Only lines with the word "could" belong in the answer; copy them from the records below.

- - -

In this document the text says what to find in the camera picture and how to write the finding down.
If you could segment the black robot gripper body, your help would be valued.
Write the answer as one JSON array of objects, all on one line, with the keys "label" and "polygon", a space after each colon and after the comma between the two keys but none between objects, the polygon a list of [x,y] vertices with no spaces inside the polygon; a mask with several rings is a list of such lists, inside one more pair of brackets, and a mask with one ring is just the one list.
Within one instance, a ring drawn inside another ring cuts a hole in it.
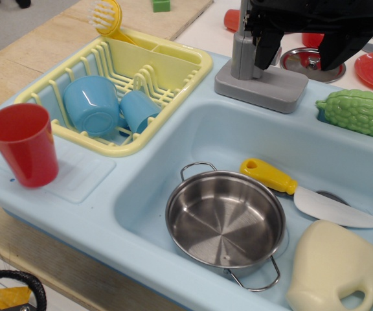
[{"label": "black robot gripper body", "polygon": [[373,1],[251,1],[247,30],[373,37]]}]

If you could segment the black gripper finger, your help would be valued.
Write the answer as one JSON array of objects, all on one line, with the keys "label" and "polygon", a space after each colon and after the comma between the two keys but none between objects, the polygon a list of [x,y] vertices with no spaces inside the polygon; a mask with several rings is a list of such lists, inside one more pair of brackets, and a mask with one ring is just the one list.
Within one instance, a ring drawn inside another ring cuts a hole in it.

- - -

## TASK ANSWER
If you could segment the black robot gripper body, your help would be valued.
If you could segment the black gripper finger, your help would be valued.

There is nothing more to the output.